ASSIGNMENT: A faithful copy of the data, pictures omitted, is the required answer.
[THE DATA — start]
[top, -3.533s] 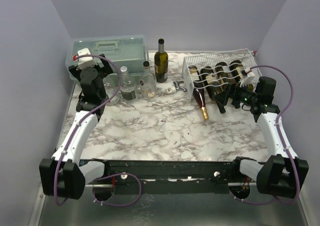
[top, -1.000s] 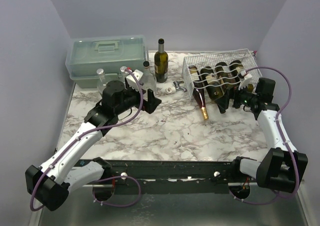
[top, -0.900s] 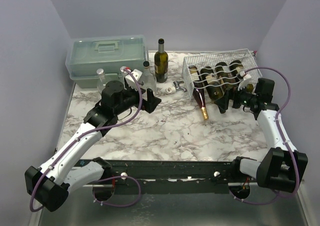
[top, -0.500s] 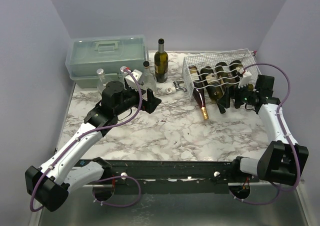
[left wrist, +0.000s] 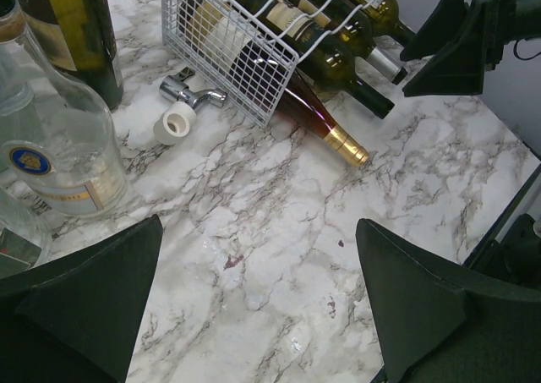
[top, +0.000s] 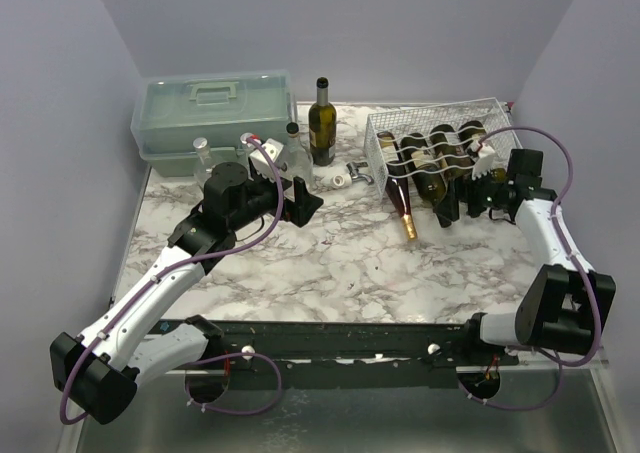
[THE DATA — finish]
ANSWER SPACE:
[top, -3.533s] 
[top, -1.000s] 
[top, -0.900s] 
[top, -0.500s] 
[left wrist, +0.000s] 
[top, +0.000s] 

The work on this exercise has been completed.